On March 24, 2011, the Oxford English Dictionary announced the changes and terms added to its latest edition. The popularity of Internet speak became obvious with additions such as “LOL” and “OMG.” Another added term, made popular by Seinfeld, is “muffin top.”
“LOL” is the text abbreviation for “laughing out loud” and “OMG” means “oh my God.” Muffin top has two definitions. The most obvious definition is the top part of an actual muffin. The second definition, equally used today, refers to a “protuberance of flesh above the waistband of a tight pair of trousers.”
The Star reports the dictionary's senior editor for new words, Katherine Martin, said, “It’s purely based on what people are using in English as we study it, It’s the English-speakers of the world who determine what we put in the dictionary. We’re just recording it.”
A variety of other popular terms made it to the new Oxford English Dictionary including:
-The heart symbol, which is the first symbol to ever appear in this dictionary, as in “I (heart) New York.”
-WAG, another text abbreviation, which stands for “wives and girlfriends.”
-“Taquito” is a crispy fried Tex Mex snack and another food inspired term is “second rule” which allows you to eat a tasty morsel that fell to the floor, as long as it is picked up in a second.
-“Tinfoil hat” is suggested head wear that protects the wearer from surveillance or mind control, a term often used to designate people as delusional or paranoid.

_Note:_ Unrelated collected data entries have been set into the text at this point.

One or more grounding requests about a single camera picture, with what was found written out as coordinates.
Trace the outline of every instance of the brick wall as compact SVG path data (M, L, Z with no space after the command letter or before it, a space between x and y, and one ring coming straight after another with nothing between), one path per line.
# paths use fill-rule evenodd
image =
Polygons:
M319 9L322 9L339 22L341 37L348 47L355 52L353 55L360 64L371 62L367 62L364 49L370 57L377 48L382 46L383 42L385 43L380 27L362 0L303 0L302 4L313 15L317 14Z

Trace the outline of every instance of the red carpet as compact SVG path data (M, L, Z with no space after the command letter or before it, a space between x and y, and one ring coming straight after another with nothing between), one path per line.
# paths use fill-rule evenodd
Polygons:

-“Smack talk” refers to insulting or boastful banter.
-“Couch surfing” is spending the night on other people's couches rather than finding permanent housing.
“La la land” referring either to Los Angeles of the state of being out of touch.

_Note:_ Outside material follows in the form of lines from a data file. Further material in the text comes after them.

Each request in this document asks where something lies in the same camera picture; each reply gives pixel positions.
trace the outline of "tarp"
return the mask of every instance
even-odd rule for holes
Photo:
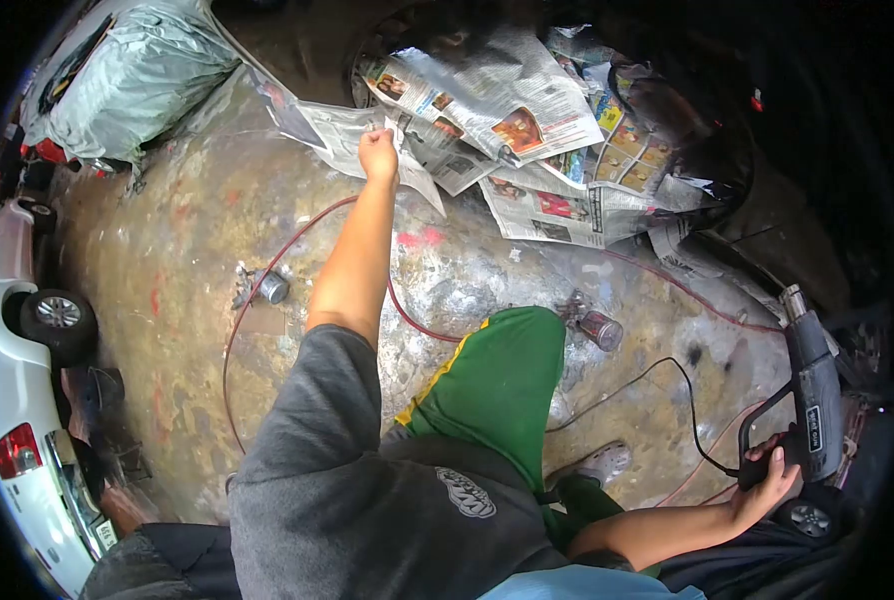
[[[115,16],[49,112],[40,114],[42,94],[24,98],[24,143],[50,138],[69,159],[117,159],[139,173],[141,144],[168,130],[238,64],[197,3],[134,6]]]

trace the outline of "yellow stripe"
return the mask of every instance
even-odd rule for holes
[[[490,318],[487,317],[483,321],[483,323],[480,324],[480,329],[478,329],[477,331],[485,330],[489,324],[490,324]],[[424,389],[421,390],[420,393],[418,393],[416,396],[414,396],[413,398],[410,399],[410,403],[407,405],[407,407],[404,410],[402,410],[399,414],[397,414],[396,416],[393,417],[394,421],[396,421],[397,423],[399,423],[402,426],[406,426],[408,423],[410,423],[410,421],[412,421],[412,414],[413,414],[414,407],[416,407],[418,404],[423,402],[424,399],[427,397],[427,395],[430,393],[430,390],[433,389],[433,386],[436,385],[437,380],[439,380],[443,374],[446,374],[447,372],[450,371],[451,367],[453,366],[453,361],[456,360],[456,357],[459,356],[460,352],[463,350],[463,345],[467,342],[467,338],[474,335],[474,333],[468,333],[467,335],[463,336],[463,339],[460,340],[460,344],[457,345],[456,351],[453,353],[453,356],[451,357],[451,359],[449,361],[447,361],[446,363],[444,363],[443,365],[441,365],[440,368],[437,369],[437,372],[434,373],[433,377],[430,378],[427,386],[424,387]]]

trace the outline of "heat gun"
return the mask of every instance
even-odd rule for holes
[[[743,454],[750,450],[750,426],[780,399],[793,392],[796,424],[781,434],[788,464],[800,464],[804,483],[819,481],[833,474],[840,464],[843,421],[840,416],[840,383],[837,367],[824,337],[823,327],[813,310],[808,310],[798,285],[780,294],[780,302],[789,324],[784,328],[790,359],[790,380],[741,423],[738,433],[740,468],[734,474],[737,485],[749,490],[766,477],[769,454],[750,461]]]

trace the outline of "hoodie logo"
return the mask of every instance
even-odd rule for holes
[[[487,519],[497,512],[497,507],[487,492],[477,486],[469,477],[461,475],[452,468],[435,466],[434,470],[437,471],[437,479],[447,486],[450,501],[462,515],[474,519]]]

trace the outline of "forearm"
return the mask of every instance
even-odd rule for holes
[[[333,323],[354,330],[377,349],[390,270],[394,187],[367,181],[320,270],[308,306],[307,330]]]
[[[607,548],[639,571],[666,558],[723,544],[741,531],[726,503],[630,510],[582,529],[571,542],[568,558]]]

“Wassup” which stands for the term “what's up.”
Adding a symbol was a surprising first time occurrence for the Oxford English Dictionary. Martin explains, “The ‘I “heart” New York’ ad campaign began in the 1970s using the heart symbol, but in the ’80s, people started alluding to the symbol by using the verb ‘heart’ in a joking way. Eventually that became divorced from the bumper-sticker context and worked its way into everyday use.”
Martin's personal favorite was muffin top, saying, “It’s a cute word for something that isn’t really very cute at all. It actually has two meanings. The one we’re adding refers to the fat that protrudes above the waistband of a tight pair of pants.”
The Oxford English Dictionary determines words are worthy for including by scouring pop culture such as the Internet, newspapers, databases and young literature. The March update is the third edition of the dictionary.